Good deeds rarely last forever
It is typical when sleeping on the driver’s wheel not to wake up until it’s too late. We keep hearing about how nice Novell has been to GNU/Linux, but people are not foolish. Over time, they come realise just how selfish Novell is. There’s growing skepticism and dissent. If you don’t believe it, watch how an increasing number of people visit this Web site as the company makes outrageous statements about its growing relationship with Microsoft while knowingly excluding other GNU/Linux distributions from virtualisation, for instance.
The interest in the impact of Novell aside, Groklaw has this great new article. It shows how SCO was all about Linux just before it turned nasty.
Here are some more screenshots for you, showing the real Santa Cruz Operation relationship with Linux before the modern day SCO Group began suing the world and its dog. Back in the late 1990s, Santa Cruz had what it called its “Linux strategy”. It included both money and support to help Linux succeed.
It’s clear Santa Cruz was trying to endear itself to the Linux and Open Source communities. The press release references its “ongoing strategy to support the Linux and Open Source movements”.
It would seem to naive back them to assume SCO can legally attack Linux. What for? On what basis? What if Microsoft came over and offered a large wad of cash, which is possible? What if Microsoft was to acquire a company like SCO or Novell, or simply change the management and — along with it — the agenda? Remember Corel and GNU/Linux. Always remember Corel and what a deal with Microsoft did to it.

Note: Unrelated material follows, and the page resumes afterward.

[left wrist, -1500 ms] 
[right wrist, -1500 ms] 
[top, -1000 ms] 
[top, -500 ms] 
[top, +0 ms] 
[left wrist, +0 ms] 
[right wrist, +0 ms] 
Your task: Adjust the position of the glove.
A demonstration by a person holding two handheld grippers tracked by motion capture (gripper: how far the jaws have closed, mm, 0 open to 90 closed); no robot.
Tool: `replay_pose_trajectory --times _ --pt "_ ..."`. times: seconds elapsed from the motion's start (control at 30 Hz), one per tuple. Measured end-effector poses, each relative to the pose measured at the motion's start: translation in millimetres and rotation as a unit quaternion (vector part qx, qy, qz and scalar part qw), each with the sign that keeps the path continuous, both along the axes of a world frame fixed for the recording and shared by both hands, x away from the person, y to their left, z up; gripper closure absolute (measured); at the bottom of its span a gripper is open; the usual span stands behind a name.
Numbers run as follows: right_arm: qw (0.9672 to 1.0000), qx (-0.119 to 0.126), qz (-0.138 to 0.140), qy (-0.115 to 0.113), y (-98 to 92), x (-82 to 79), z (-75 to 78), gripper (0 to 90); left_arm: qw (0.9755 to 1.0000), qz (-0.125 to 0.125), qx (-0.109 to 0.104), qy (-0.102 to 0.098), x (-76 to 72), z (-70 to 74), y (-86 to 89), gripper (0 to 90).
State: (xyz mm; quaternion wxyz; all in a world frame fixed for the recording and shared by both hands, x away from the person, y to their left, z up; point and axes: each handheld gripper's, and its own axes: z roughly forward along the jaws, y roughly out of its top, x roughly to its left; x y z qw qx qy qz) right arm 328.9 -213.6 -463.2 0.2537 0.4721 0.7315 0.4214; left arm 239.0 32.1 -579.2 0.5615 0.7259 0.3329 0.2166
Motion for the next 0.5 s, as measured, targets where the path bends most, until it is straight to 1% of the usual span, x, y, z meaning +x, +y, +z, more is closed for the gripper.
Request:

Most of Novell’s apologists might think that people will forget about the Novell/Microsoft deal and cease to care. But au contraire — the severe consequences of that deal are only beginning to surface. OOXML, Mono and virtualisation are just a few pieces of a much large picture. To Microsoft, Novell is a tool. But Novell is not a victim and this is no gunshot wedding. It could be a marriage of convenience, even a collusion.
“Our partnership with Microsoft continues to expand.”